# ABOUT THIS EXERCISE
Would you repeat the listing exactly, without any of its images?

# COLLECTED MATERIAL
BEGIN

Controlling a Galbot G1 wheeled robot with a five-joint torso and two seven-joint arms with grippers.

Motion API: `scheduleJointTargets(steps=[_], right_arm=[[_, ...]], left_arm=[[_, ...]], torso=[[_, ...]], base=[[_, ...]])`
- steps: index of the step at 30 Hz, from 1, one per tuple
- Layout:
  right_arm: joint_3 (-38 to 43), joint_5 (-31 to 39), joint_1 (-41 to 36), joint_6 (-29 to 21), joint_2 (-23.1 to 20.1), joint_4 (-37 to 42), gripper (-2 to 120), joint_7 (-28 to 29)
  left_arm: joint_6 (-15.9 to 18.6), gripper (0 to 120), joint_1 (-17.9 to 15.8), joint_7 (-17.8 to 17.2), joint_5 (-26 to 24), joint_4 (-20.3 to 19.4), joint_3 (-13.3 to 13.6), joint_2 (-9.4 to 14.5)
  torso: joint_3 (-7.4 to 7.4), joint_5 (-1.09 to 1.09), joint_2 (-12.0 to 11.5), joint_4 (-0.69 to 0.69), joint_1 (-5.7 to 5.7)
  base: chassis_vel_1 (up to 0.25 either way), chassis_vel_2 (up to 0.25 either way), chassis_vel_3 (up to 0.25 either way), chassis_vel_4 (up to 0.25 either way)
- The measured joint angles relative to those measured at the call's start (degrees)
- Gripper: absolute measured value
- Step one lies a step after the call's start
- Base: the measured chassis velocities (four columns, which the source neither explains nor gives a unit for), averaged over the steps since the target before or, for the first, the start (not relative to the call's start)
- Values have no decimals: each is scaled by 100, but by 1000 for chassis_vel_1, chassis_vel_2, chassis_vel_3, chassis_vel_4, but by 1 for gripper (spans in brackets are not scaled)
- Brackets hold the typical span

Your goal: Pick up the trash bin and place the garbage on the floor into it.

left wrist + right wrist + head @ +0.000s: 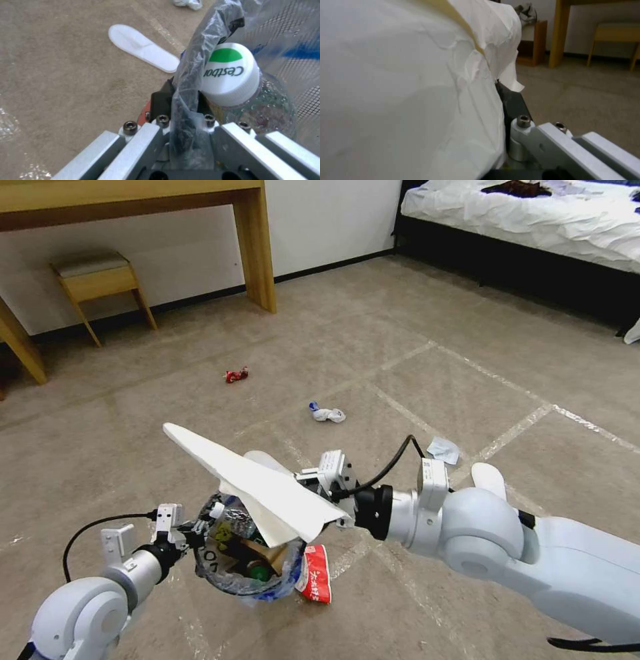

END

# RESPONSE BOX
Controlling a Galbot G1 wheeled robot with a five-joint torso and two seven-joint arms with grippers.

Motion API: `scheduleJointTargets(steps=[_], right_arm=[[_, ...]], left_arm=[[_, ...]], torso=[[_, ...]], base=[[_, ...]])`
- steps: index of the step at 30 Hz, from 1, one per tuple
- Layout:
  right_arm: joint_3 (-38 to 43), joint_5 (-31 to 39), joint_1 (-41 to 36), joint_6 (-29 to 21), joint_2 (-23.1 to 20.1), joint_4 (-37 to 42), gripper (-2 to 120), joint_7 (-28 to 29)
  left_arm: joint_6 (-15.9 to 18.6), gripper (0 to 120), joint_1 (-17.9 to 15.8), joint_7 (-17.8 to 17.2), joint_5 (-26 to 24), joint_4 (-20.3 to 19.4), joint_3 (-13.3 to 13.6), joint_2 (-9.4 to 14.5)
  torso: joint_3 (-7.4 to 7.4), joint_5 (-1.09 to 1.09), joint_2 (-12.0 to 11.5), joint_4 (-0.69 to 0.69), joint_1 (-5.7 to 5.7)
  base: chassis_vel_1 (up to 0.25 either way), chassis_vel_2 (up to 0.25 either way), chassis_vel_3 (up to 0.25 either way), chassis_vel_4 (up to 0.25 either way)
- The measured joint angles relative to those measured at the call's start (degrees)
- Gripper: absolute measured value
- Step one lies a step after the call's start
- Base: the measured chassis velocities (four columns, which the source neither explains nor gives a unit for), averaged over the steps since the target before or, for the first, the start (not relative to the call's start)
- Values have no decimals: each is scaled by 100, but by 1000 for chassis_vel_1, chassis_vel_2, chassis_vel_3, chassis_vel_4, but by 1 for gripper (spans in brackets are not scaled)
- Brackets hold the typical span

Your goal: Pick up the trash bin and place the garbage on the floor into it.

left wrist + right wrist + head @ +0.000s: 

With this, the exercise is complete.